年末になると、日本では新年に発売する「福袋」の情報が出回ります。あなたの国ではLucky BagやMystery Bagと呼ばれているものです。実は日本発祥だったって知っていましたか?

起源は諸説ありますが、歴史を遡って江戸時代、現在の三越デパートの前身である越後屋が、恵比寿講(商売繁盛を祈願する行事)の時期に、「恵比寿袋」として販売したものが元だとか。越後屋は有名な呉服店ですから、裁断して余った着物の端切れがたくさん出ます。それらを詰め込みお得に売ったのが始まりだそうで、のちのちそれが「福袋」として百貨店やデパートでお正月に販売するものとして定着していきました。
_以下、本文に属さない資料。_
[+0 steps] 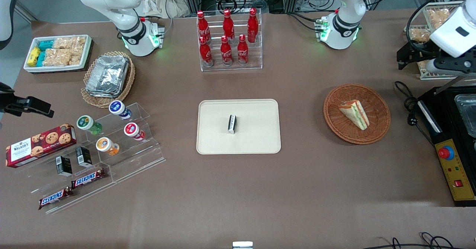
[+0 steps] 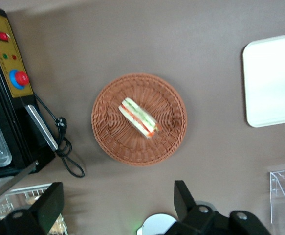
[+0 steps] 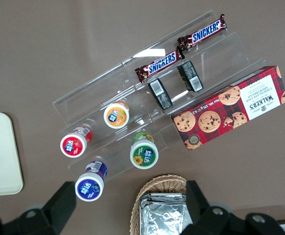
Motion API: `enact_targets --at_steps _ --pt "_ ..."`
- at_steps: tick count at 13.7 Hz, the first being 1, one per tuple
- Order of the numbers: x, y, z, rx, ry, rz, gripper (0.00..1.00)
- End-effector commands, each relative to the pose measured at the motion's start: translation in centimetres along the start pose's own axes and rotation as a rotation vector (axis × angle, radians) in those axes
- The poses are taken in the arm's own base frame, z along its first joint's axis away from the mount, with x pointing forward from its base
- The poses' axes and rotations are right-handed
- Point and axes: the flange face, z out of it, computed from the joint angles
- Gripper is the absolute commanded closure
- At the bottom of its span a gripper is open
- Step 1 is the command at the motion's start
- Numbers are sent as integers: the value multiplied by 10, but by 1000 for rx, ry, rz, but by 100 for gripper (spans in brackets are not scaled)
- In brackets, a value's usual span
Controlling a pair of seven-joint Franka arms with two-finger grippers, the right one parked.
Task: Place sandwich from basket to tray
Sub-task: 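Move the left gripper over the wrapped sandwich in the wicker basket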
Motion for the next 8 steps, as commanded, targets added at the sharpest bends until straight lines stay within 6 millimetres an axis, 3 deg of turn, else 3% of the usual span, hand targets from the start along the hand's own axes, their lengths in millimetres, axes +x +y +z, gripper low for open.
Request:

これだけ聞くと、「たとえお得だからって、売れ残りや余りものに福なんてつけるの?」と思うかもしれません。でも日本には「残りものには福がある」という諺があります。意味は、誰かが取り残した物の中や、最後に残った物の中には、思いがけなく価値のある物が残っているということです。実際はどうなのだろう……とは思いますが(笑)、物を選ぶときに我先にと相手を押しのけるよりも、他人に譲る広い心を持てたなら、その行動が、あとで自分を好きでいられる理由になると思うのです。私はそういう解釈をしていて、好きな諺のひとつです。たとえば、ホールケーキを切り分けるとき、自分の分が最後に残った一番小さいケーキだったら、その諺は、先に選んだ相手には優しく、なおかつ自分を納得させるのにも役立つ言葉だな、と思います。
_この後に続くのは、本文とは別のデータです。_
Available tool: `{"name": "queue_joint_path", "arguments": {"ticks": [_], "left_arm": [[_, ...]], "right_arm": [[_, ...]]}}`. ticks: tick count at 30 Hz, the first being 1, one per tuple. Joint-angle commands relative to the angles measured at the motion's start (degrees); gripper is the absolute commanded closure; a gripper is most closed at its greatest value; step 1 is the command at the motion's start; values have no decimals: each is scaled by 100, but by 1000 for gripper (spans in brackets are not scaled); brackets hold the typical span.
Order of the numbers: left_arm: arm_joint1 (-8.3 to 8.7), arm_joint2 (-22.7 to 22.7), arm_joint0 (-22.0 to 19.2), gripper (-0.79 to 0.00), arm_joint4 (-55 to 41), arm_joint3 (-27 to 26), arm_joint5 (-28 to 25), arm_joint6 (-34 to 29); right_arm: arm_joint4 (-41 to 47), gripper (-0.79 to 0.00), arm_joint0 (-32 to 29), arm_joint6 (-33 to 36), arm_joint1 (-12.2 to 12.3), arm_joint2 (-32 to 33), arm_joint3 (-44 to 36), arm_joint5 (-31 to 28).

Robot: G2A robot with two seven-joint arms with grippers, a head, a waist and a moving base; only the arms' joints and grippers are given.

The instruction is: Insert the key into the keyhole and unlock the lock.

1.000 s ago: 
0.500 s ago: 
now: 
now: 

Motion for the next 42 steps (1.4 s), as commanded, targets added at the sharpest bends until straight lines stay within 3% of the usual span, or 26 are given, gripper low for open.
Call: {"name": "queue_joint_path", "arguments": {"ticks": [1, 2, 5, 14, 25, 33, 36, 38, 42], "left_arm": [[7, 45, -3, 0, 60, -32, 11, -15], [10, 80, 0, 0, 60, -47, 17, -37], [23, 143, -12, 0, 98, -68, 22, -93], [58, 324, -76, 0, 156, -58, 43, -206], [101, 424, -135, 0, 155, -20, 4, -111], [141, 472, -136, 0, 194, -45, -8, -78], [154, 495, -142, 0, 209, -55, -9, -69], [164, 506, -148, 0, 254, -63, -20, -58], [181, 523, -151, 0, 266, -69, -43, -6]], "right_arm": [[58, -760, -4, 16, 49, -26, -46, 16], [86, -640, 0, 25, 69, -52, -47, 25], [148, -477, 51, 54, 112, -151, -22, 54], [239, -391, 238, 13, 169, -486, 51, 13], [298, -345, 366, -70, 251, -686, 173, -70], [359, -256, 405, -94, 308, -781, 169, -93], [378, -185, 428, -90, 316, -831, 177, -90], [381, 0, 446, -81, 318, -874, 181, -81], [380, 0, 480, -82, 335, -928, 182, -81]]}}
福袋の話に戻りますが、最近は、ネットやSNSですぐに中身や口コミが見られる情報社会です。「失敗した買い物をしたくない」と思う気持ちが、以前より強くなっているように感じます。その結果、何が入っているか分かる福袋が増えてきたのではないでしょうか。サプライズが減って少し寂しい気もしますが、不要な物を買って結局使わないよりは合理的ですし、これも時代の変化ですね。実際、私も今年は中身の見える調味料の福袋を買いました。普段自分では買わないスパイスなどが入っていて、それを使って料理の幅が広がりました。もしかしたら残り物かもしれませんが、しっかり福を受け取っています。

日頃、子供たちに「無駄なものは買わないよ!」と口を酸っぱくして言っている私でも、やっぱりわくわくしてしまう、年に一度の福袋のお話でした。